Ken Huang — World Models, Architectures, and the Next Phase of AI
Source: Ken Huang / Agentic AI Substack Raw: raw/rss/2026-05-03-agentic-ai-world-models-architectures-and-the-next-phase-of-ai.md URL: https://kenhuangus.substack.com/p/world-models-architectures-and-the Date: 2026-05-03 Tier: 1/2 — architecture survey with routing/efficiency intersections
TL;DR
A long-form survey framed around the LeCun (JEPA) vs Xing (PAN/GLP) March-2026 debate at the Spring School AI For Impact. JEPA: prediction in latent space without a decoder; the encoder must learn to discard what cannot be predicted. PAN/GLP: latent prediction with a generative decoder as a guardrail against representation collapse. The essay maps five "schools" of world modeling — agent-centric (Dreamer line), foundation-world-model (Genie/Cosmos), spatial-intelligence (World Labs/Marble), video-as-simulation (Sora), and abstraction-with-validation (JEPA + GLP) — and walks through transformers, diffusion, state-space, and recurrent architectures as competing substrates.
Key claims
- The debate is rationalism vs empiricism. LeCun's bet: prediction must throw away the unpredictable. Xing's bet: discarded information turns out to matter on downstream tasks; reconstruction is a guardrail.
- PAN's key technical claim: their generative loss is a strict upper bound on latent loss — minimizing the generative loss minimizes the latent loss, but not vice versa. Reconstruction prevents the encoder/predictor from quietly degenerating.
- V-JEPA 2 (2025) is the strongest empirical case for JEPA: ~1M hours of internet video at 8B scale; SOTA on Something-Something v2 (77.3), Epic-Kitchens-100 (39.7 R@5), PerceptionTest (84.0). V-JEPA 2-AC post-trained from <62 hours of unlabeled robot videos and deployed zero-shot on Franka arms.
- Mamba/SSM is quietly excellent for world models. DRAMA (Mamba-2-based) achieved 105% normalized human performance on Atari100k with 7M parameters vs DreamerV3's 200M. S4WM beat transformers and RNNs on long-term memory tasks at lower training cost.
- Hybrids are the empirical default. Jamba (Mamba+attention 1:7), Nemotron-H (92% Mamba2 layers, 3× LLaMA-3.1 throughput at parity accuracy). For world models specifically: autoregressive temporal + diffusion spatial (Genie 2/3, Astra).
- The LeCun-Xing dispute may be less load-bearing than it appears. A weak-decoder GLP approximates JEPA; a strong-regularizer JEPA approximates a generative model. PAN authors: "GLP strictly subsumes JEPA — turn off the generative function, and you have a JEPA."

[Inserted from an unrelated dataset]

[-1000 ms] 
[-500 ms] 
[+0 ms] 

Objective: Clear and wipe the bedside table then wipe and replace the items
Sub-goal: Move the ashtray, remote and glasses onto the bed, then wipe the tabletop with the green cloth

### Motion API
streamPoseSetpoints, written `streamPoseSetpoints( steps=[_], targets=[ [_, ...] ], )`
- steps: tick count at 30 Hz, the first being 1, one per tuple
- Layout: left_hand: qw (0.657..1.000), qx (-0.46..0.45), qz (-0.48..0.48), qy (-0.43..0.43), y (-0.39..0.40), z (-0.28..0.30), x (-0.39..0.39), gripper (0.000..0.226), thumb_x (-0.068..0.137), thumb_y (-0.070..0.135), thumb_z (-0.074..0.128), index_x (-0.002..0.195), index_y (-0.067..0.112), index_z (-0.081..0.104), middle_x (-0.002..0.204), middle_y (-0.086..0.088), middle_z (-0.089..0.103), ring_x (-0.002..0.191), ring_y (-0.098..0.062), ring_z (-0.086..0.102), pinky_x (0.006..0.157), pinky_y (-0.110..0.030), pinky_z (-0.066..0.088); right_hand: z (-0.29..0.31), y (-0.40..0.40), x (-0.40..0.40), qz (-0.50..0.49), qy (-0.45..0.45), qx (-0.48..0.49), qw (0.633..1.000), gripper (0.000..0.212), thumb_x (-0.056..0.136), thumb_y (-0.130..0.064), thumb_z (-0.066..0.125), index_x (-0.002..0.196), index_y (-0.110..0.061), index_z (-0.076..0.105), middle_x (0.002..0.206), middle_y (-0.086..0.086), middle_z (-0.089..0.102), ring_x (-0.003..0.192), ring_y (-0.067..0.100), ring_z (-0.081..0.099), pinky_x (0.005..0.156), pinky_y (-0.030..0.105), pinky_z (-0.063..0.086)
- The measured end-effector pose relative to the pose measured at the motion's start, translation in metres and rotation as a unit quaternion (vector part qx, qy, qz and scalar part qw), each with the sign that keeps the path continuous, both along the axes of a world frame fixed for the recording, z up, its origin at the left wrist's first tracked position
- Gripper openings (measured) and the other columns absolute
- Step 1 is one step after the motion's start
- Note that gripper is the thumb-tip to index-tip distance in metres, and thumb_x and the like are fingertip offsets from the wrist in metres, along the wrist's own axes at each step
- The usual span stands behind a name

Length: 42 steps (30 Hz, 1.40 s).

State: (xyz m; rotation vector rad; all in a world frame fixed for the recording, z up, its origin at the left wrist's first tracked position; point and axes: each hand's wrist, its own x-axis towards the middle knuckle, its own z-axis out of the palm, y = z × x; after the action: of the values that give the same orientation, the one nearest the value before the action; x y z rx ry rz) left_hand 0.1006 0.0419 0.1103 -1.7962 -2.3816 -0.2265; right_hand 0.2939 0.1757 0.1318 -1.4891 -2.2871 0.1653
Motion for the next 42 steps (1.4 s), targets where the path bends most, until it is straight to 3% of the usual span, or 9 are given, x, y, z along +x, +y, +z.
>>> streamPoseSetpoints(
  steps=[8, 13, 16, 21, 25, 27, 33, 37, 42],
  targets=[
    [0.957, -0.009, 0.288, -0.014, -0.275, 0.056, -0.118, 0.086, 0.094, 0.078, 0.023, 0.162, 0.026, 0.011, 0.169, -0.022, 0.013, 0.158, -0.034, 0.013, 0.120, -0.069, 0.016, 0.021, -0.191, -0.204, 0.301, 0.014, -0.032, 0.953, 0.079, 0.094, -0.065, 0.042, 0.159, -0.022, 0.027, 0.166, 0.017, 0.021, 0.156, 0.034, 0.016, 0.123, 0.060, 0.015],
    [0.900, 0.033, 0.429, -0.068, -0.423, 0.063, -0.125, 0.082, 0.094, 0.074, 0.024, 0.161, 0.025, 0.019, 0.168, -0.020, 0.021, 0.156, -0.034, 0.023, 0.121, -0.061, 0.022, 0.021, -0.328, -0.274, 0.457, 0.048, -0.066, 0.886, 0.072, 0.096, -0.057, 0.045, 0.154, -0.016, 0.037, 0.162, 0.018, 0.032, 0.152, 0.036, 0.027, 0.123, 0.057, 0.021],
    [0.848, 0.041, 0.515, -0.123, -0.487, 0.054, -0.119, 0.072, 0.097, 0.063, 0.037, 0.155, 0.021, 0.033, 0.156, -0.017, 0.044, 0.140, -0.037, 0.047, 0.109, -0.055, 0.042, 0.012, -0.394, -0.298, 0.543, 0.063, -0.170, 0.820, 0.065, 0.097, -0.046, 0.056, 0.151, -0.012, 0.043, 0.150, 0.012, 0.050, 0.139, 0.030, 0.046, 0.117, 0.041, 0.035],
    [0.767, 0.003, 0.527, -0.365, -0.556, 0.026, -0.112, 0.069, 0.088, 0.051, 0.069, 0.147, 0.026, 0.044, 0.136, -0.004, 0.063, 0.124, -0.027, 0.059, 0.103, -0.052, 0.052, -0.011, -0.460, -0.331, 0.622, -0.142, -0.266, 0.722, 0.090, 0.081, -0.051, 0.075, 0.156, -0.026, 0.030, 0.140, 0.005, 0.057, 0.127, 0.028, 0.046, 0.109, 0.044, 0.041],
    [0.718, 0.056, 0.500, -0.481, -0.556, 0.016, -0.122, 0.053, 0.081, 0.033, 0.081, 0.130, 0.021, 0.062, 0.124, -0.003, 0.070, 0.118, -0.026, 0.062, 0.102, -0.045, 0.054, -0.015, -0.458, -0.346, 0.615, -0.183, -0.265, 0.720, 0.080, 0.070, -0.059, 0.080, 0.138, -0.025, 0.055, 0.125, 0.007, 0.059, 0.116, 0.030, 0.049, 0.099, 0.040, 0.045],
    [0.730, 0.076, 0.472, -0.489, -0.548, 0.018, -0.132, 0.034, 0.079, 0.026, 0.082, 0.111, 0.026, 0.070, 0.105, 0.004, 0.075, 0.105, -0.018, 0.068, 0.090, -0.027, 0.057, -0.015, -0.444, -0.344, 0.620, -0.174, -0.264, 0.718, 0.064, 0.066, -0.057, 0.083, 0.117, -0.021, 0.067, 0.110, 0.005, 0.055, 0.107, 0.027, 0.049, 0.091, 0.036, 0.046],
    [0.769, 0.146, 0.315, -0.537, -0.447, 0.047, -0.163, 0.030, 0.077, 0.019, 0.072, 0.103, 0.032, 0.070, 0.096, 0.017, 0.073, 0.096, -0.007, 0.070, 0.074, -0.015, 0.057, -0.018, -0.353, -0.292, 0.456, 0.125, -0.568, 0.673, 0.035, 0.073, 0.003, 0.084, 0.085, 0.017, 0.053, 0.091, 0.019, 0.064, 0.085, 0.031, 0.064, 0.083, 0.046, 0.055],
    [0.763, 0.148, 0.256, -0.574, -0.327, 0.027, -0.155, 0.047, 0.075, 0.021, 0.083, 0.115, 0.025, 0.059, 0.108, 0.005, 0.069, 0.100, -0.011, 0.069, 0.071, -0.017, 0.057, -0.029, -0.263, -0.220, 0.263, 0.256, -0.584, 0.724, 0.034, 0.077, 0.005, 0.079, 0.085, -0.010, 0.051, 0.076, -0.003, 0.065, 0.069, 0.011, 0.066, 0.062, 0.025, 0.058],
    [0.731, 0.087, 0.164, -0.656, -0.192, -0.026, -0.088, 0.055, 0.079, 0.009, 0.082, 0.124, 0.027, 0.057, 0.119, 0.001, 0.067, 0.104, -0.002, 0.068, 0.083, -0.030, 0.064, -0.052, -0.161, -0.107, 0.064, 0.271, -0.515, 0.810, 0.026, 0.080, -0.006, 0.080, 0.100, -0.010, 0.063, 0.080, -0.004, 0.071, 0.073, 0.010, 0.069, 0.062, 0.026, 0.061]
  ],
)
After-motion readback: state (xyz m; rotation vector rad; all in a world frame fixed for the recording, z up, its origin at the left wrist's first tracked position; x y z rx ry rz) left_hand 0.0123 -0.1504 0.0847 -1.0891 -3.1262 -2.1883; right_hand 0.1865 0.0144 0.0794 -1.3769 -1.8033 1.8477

Why this matters for cere-bro
This is a Tier 1/2 reference because it gives the architectural map under which routing, KV cache, and compression decisions live. Three intersections:
- TransDreamer's KV-cache constraint is the routing-relevant bottleneck. A transformer state-space model could only imagine from 3 states per replay sample because KV cache makes longer rollouts infeasible. This is the same long-context bottleneck that FlashRT (05-02) attacks for red-teaming and that NeMo-RL speculative decoding (04-30) attacks for RL rollouts. World-model rollouts are another long-context iterative-gradient workload.
- Mamba/SSM as the world-model substrate. If DRAMA-style results (105% human at 1/30 the parameters) generalize, the next world models are not transformers. Composability with the ViPO/Semi-DPO (05-02) preference-data lessons and CoPD (05-01) policy-distillation lessons is uncharted.
- Spatial intelligence vs simulation. World Labs' Marble (Tier 4 normally) is a billion-dollar bet that 3D reconstruction is the foundation, with physics on top. Xing's critique: static 3D ≠ world model. The wiki should track whether World Labs ships physics integration in 2026.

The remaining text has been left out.